Politique

Haro sur les bouffons moralisateurs

Chaque matin, sur les stations de radio, nous avons droit à la séquence de bouffonnerie obligatoire, ponctuée d’éclats de rire programmés, censée dilater la rate de l’auditeur avant sa rude ou morose journée de travail.

Peu importe la qualité de l’humour, qui se réduit le plus souvent à une imitation de la voix et des tics de langage d’une personnalité bien connue du public, l’injonction est sans appel : nous sommes sommés de nous esclaffer de concert sous peine de passer pour un rabat-joie, un pisse-vinaigre, un ringard irrécupérable. Les chansonniers de naguère, ceux des années 1950 et 1960, sans même évoquer Pierre Dac et Francis Blanche, n’avaient d’autre dessein que de tourner en dérision les impostures et les ridicules du temps, avec esprit et un talent qui semble, comparé à la grossière vis comica de nos bouffons contemporains, aussi relevé que l’imparfait du subjonctif.

Tout a changé à partir des années 1970 avec l’ineffable Guy Bedos, et plus encore avec Coluche, qui ont doublé la traditionnelle catharsis par le rire d’une mission politique et sociale. Nos modernes comiques se veulent humoristes voire satiristes ; incapables de rire d’eux-mêmes, ils se veulent les héritiers de Voltaire et de Zola, les émules ou les rivaux de Sartre ou de Stéphane Hessel. Sous leur apparence de légèreté ils sont sérieux, graves, sentencieux, et donneurs de leçons.

A les en croire, ils seraient les incorruptibles gardiens de la liberté d’expression, et donc de la démocratie. Et n’hésitent pas, lorsqu’il leur arrive d’être sanctionnés, comme ce fut le cas pour Stéphane Guillon, remercié d’une radio publique à la suite de ses dérapages, à se plaindre d’une atteinte intolérable à ce nouveau droit de l’homme : celui de se moquer de tout et de cracher son fiel sur tous. Enfin, sur presque tous, car, ainsi que le fait observer le philosophe François L’Yvonnet dans un petit pamphlet vengeur, Homo comicus ou l’Intégrisme de la rigolade, leurs cibles sont soigneusement choisies et les vrais puissants, le nouvel ordre moral, épargnés avec complaisance et prudence.
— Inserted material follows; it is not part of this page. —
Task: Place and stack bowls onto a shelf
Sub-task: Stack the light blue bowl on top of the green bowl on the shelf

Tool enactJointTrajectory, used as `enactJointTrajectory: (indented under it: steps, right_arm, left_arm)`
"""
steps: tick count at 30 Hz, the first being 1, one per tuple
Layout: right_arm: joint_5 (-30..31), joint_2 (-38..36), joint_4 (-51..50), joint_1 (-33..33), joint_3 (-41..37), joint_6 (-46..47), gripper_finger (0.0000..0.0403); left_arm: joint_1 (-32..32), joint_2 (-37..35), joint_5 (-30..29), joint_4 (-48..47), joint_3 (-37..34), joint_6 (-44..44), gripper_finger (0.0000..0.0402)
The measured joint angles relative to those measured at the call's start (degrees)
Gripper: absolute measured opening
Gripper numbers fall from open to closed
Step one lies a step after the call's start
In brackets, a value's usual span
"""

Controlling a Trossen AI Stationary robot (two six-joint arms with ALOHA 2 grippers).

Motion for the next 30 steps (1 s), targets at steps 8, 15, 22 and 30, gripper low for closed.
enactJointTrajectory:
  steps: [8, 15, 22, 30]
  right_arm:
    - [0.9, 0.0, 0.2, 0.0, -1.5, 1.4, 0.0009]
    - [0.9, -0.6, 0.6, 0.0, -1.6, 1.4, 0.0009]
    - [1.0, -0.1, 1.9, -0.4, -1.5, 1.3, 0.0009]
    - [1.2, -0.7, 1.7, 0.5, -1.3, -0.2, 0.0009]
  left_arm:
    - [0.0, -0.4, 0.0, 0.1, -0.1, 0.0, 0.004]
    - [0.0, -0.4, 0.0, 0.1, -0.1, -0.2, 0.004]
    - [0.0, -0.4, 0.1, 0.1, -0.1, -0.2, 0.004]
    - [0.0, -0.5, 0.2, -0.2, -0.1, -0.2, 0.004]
Ces pseudo-réfractaires, irréprochables « mutins et matons de Panurge », selon la formule vacharde de Philippe Muray, se révèlent, en vérité, les meilleurs chiens de garde de la bien-pensance. Situés pour la plupart à gauche, ces apôtres de la “subversion intégrée” se prononcent avec l’autorité de l’incompétence sur les affaires de la cité, les choix gouvernementaux, et ce qui est censé être bon ou mauvais pour les citoyens.
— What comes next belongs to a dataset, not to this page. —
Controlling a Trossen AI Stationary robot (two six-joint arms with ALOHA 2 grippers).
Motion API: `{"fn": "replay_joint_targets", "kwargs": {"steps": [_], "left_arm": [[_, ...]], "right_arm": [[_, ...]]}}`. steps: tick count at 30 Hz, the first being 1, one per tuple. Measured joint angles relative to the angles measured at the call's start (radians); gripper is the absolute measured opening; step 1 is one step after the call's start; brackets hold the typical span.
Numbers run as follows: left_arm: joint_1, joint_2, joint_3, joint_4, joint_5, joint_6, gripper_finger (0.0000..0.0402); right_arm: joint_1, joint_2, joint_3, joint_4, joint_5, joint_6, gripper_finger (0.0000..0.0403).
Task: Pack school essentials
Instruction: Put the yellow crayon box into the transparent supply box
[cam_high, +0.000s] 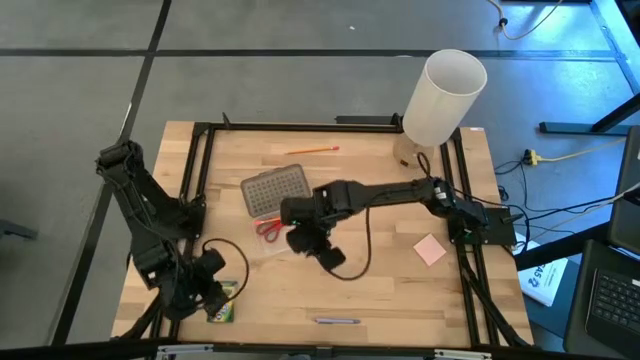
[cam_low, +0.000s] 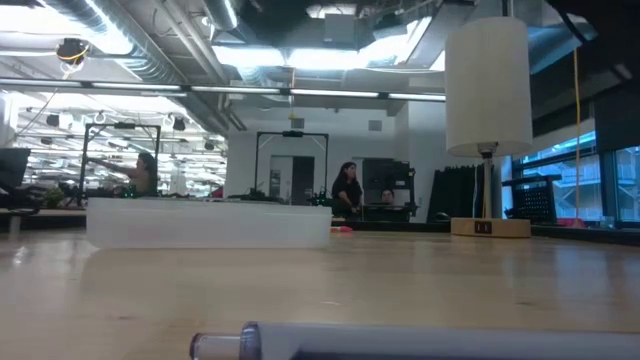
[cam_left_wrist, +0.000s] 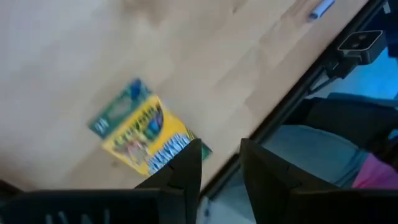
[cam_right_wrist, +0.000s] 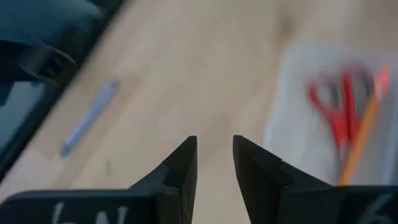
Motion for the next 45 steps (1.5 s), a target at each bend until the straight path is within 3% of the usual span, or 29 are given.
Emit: {"fn": "replay_joint_targets", "kwargs": {"steps": [3, 12, 36, 40, 45], "left_arm": [[-0.029, 0.030, 0.000, 0.027, 0.006, -0.082, 0.0101], [-0.076, 0.097, 0.000, 0.065, 0.049, -0.225, 0.0102], [0.004, 0.117, 0.000, -0.031, 0.090, -0.257, 0.0105], [0.028, 0.129, 0.000, -0.034, 0.105, -0.302, 0.0131], [0.046, 0.166, 0.000, -0.027, 0.136, -0.354, 0.0209]], "right_arm": [[0.034, -0.003, 0.000, 0.061, -0.075, -0.049, 0.0106], [0.097, -0.002, -0.001, 0.212, -0.084, -0.050, 0.0106], [0.103, 0.000, -0.001, 0.265, -0.084, -0.049, 0.0106], [0.103, 0.000, -0.001, 0.265, -0.084, -0.049, 0.0106], [0.103, 0.000, -0.001, 0.265, -0.084, -0.049, 0.0106]]}}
Les grands imprécateurs de jadis, de Paul-Louis Courrier à Léon Bloy, de Rochefort à Laurent Tailhade, ne tiraient pas de profit de leurs vitupérations et encouraient des risques. Rien de tel chez nos histrions médiatiques, grassement rémunérés et assurés d’une quasi-totale impunité. Poursuivant son réquisitoire, François L’Yvonnet souligne combien l’humour et l’ironie sont absents des éructations de nos néohumoristes, champions autoproclamés du Bien, qui n’invitent pas à penser, ne dénoncent pas les prédateurs et les puissants, mais se contentent de caresser les valeurs consensuelles dans le sens du poil. Graveleux, scatologiques, égrillards, leurs “bons mots” s’attaquent aux personnes et non aux idées, tandis que leur persiflage conforte les puissants dans leur image et contribuent à la dérision de la politique.